AbstractEpigenome-wide association studies for cardiometabolic risk factors have discovered multiple loci associated with incident cardiovascular disease (CVD). However, few studies have sought to directly optimize a predictor of CVD risk. Furthermore, it is challenging to train multivariate models across multiple studies in the presence of study- or batch effects. Here, we analyzed existing DNA methylation data collected using the Illumina HumanMethylation450 microarray to create a predictor of CVD risk across three cohorts: Women’s Health Initiative, Framingham Heart Study Offspring Cohort, and Lothian Birth Cohorts. We trained Cox proportional hazards-based elastic net regressions for incident CVD separately in each cohort, and used a recently-introduced cross-study learning approach to integrate these individual predictions into an ensemble predictor.

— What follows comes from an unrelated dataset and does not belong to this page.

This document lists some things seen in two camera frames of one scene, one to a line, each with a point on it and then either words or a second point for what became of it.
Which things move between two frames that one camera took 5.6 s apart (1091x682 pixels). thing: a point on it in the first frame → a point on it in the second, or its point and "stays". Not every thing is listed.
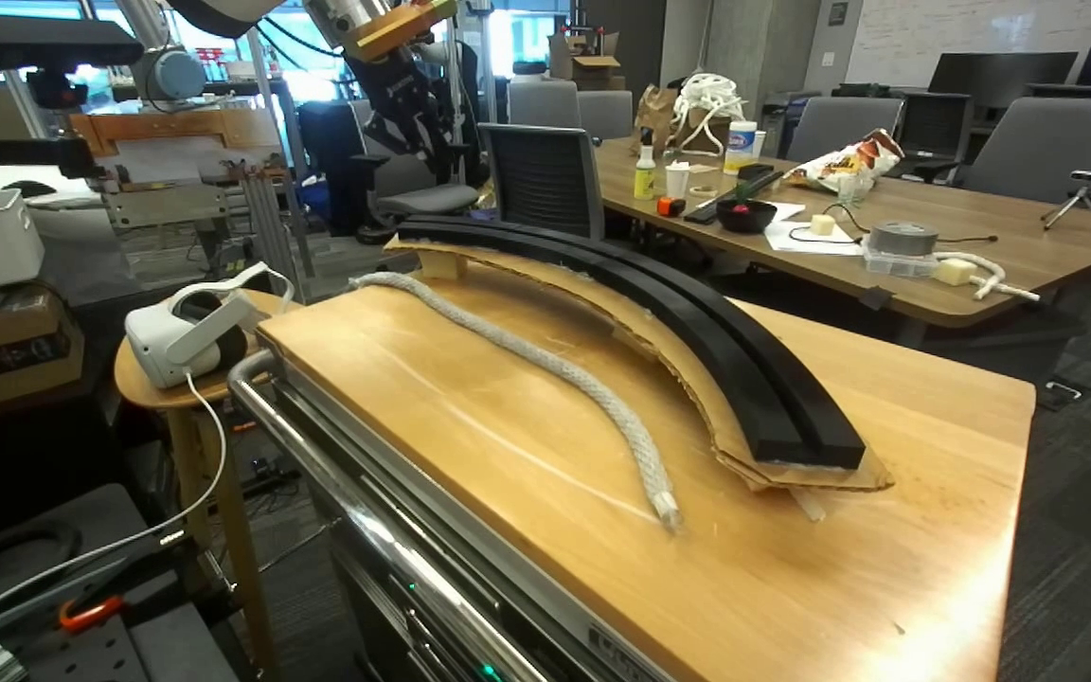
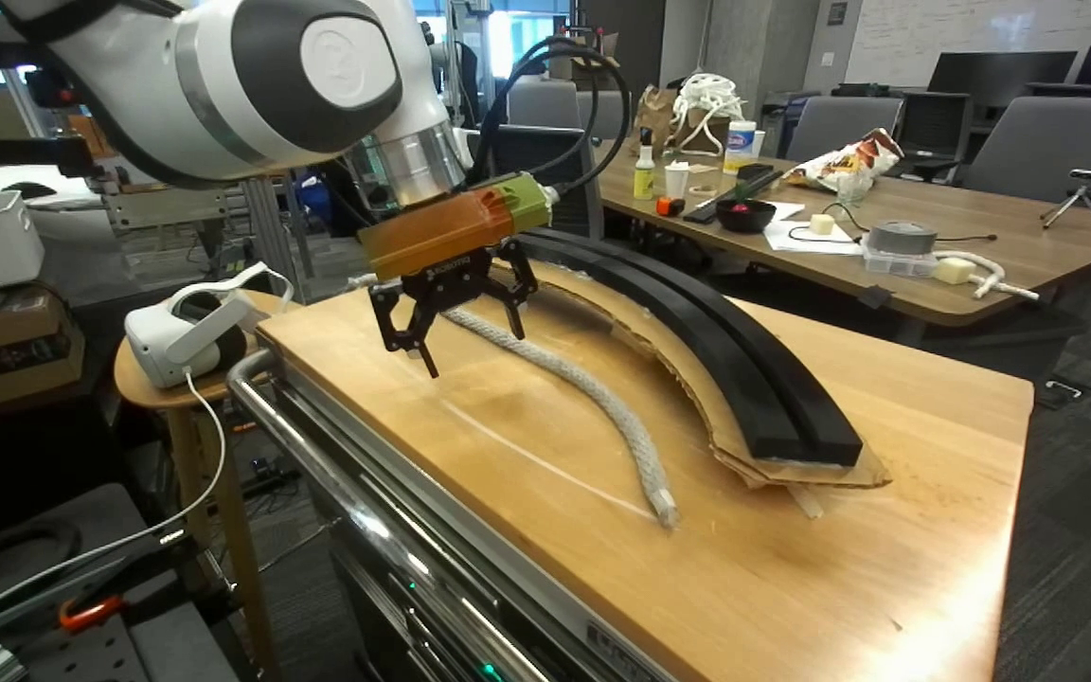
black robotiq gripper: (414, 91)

The methylation-based risk score (MRS) predicted CVD time-to-event in a held-out fraction of the Framingham dataset (HR per SD = 1.28, p = 2e-3) and predicted myocardial infarction status in the independent REGICOR dataset (OR per SD = 2.14, p = 9e-7). These associations remained after adjustment for traditional cardiovascular risk factors and were similar to those from elastic net models trained on a directly merged dataset. Additionally, we investigated interactions between the MRS and both genetic and biochemical CVD risk, showing preliminary evidence of an enhanced predictive power in those with less traditional risk factor elevation. This investigation provides proof-of-concept for a genome-wide, CVD-specific epigenomic risk score and suggests that the DNA methylation data may enable the discovery of high-risk individuals that would be missed by alternative risk metrics.